When it started, it was not a big deal at all. She'd only meow when she was in the bathroom with you, and she wanted you to fill a glass of water for her. This little communication was actually pretty adorable at first, and we praised her for figuring out how to ask for what she wanted. However, that may have been a bad idea because then she started meowing all... the... time.
And the problem now is that we have no idea what she wants, if in fact she wants anything. She meows to wake us up in the morning. We figure she must just be hungry, so we feed her, but the meowing continues. She meows at us while we watch TV, but when we come over to pet her, she walks away. Sometimes she'll just spend hours sitting in the hallway meowing sadly at the wall.
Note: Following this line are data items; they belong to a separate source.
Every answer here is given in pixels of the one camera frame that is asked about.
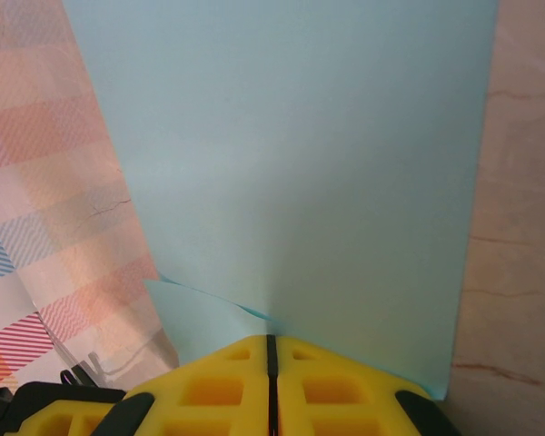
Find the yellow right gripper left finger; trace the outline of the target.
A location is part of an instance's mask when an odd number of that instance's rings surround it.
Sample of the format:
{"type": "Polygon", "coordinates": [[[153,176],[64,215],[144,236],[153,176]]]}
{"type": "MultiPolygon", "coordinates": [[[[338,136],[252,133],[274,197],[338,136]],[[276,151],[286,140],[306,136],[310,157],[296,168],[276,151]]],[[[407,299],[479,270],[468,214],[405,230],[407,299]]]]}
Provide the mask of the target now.
{"type": "Polygon", "coordinates": [[[267,339],[250,336],[131,389],[115,405],[57,400],[17,436],[273,436],[267,339]]]}

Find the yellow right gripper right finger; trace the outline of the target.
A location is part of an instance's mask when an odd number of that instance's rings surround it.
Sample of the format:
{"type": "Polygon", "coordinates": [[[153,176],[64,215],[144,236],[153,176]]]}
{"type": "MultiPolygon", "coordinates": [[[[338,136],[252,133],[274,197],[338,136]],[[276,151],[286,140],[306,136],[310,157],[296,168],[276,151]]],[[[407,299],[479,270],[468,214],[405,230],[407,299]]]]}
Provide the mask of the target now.
{"type": "Polygon", "coordinates": [[[272,436],[462,436],[419,385],[272,337],[272,436]]]}

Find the light blue paper sheet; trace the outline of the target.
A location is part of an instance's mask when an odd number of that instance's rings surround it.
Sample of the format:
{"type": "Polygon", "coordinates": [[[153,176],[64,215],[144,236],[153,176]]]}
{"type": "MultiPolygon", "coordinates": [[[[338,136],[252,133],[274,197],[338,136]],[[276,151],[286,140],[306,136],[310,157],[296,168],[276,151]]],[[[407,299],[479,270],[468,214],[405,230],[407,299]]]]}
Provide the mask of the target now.
{"type": "Polygon", "coordinates": [[[162,280],[448,390],[498,0],[63,0],[162,280]]]}
When we give her attention, it stops for a while but then continues once she realizes we've moved onto something else. I came to the conclusion that she's just conditioned now to meow to get our attention, even if she doesn't really know what she wants. However, figuring that out didn't make the meowing stop!
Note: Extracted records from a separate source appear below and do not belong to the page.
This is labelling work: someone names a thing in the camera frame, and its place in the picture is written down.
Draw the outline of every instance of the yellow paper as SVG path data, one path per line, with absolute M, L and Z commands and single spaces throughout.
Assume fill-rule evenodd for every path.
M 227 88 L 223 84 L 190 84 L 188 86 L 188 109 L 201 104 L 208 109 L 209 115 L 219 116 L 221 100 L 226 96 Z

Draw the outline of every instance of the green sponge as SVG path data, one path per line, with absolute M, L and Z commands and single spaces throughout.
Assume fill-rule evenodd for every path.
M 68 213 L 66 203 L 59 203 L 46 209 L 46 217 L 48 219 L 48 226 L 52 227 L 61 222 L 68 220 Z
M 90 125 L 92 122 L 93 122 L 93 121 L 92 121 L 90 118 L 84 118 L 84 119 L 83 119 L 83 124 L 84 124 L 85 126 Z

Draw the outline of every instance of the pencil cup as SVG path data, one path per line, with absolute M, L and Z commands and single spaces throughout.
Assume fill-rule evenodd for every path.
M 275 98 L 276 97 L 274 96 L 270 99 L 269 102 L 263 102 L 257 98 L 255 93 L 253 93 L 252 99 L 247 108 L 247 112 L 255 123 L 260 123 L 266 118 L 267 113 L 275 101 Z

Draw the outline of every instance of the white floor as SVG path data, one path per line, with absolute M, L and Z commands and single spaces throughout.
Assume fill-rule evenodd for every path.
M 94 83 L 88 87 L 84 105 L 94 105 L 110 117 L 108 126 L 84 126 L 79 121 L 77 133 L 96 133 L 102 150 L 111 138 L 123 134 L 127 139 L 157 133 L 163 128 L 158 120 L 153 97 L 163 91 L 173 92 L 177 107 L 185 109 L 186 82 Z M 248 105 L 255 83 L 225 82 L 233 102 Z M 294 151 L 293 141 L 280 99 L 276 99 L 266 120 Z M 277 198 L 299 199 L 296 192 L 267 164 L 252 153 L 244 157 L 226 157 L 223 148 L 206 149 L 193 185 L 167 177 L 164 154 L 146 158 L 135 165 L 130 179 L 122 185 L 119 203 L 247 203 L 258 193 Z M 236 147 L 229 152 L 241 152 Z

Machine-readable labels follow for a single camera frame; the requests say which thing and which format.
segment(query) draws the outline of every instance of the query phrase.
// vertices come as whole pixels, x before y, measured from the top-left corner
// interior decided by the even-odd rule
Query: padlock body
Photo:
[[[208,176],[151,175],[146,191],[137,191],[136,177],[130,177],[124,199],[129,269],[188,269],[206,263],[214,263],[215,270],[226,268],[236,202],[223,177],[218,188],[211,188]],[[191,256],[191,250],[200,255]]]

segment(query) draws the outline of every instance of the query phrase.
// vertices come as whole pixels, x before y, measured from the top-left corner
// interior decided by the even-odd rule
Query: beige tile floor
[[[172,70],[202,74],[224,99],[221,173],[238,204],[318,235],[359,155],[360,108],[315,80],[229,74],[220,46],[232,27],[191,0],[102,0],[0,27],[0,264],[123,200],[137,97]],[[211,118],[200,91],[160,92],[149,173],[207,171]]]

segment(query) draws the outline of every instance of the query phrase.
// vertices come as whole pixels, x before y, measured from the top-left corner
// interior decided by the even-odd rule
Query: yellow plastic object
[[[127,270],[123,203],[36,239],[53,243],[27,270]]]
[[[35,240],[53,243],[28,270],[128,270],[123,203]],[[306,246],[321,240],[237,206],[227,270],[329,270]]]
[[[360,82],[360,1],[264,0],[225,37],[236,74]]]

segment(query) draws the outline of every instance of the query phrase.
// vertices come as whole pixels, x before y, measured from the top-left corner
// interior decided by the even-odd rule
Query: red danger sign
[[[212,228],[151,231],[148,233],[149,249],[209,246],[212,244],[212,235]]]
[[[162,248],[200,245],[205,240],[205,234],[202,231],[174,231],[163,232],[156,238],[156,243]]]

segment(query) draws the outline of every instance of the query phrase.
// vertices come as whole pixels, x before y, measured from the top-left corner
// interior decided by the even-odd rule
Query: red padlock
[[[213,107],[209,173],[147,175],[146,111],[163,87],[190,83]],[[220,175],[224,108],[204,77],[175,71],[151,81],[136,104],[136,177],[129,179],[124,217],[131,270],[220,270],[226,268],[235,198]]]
Thankfully, Kristine Lacoste, managing editor of Pet Adviser, had some great insight into, and advice on, the meowing matter.
Cats meow for a number of reasons, but if you're finding your cat's meowing has become excessive, here are some possible reasons you should consider.
Your cat may be bored, want to play or just want some love.
What to do: Don't jump to attend to him/her immediately. Wait till the meowing subsides, then administer attention. Kristine says, "Keep rewarding the quiet behavior and ignoring the constant meowing. Rewarding your cat for his calmness can help curb the noises, but it might still be a long process."
*We tried this one, and it's starting to work after two weeks of being super-strict about it.
Both my cats typically start meowing when it gets close to meal time, especially if I'm in the kitchen.
What to do: Make sure there's always a little something for them to nibble on between meals, like dry food, and also make sure they always have fresh water.
Changes to the household, like a new animal or even a new piece of furniture, can upset your cat. It's literally meowing to say, "I don't like this!"
What to do: Be extra sensitive to them during this time, and give them a little more attention so they know everything will be all right.
Cats like to greet their owners on occasion. If you miss it, or ignore it, they'll keep it up until you respond.
What to do: Can't really do much about this, but if you notice an increase in greeting meowing, there may be something else wrong, so call you vet.
Meowing is sometimes a sign of distress from illness or injury.
What to do: If you notice behavior changes, like they're suddenly more low-key than usual, a vet trip might be in order.
Older cats can get meowy out of frustration or confusion, just like older humans.
What to do: Most likely it's just a sign of an aging cat, but if the meowing is a new development, it's always best to get it checked out by a vet.
Have you ever dealt with a cat that meowed too much? What did you do?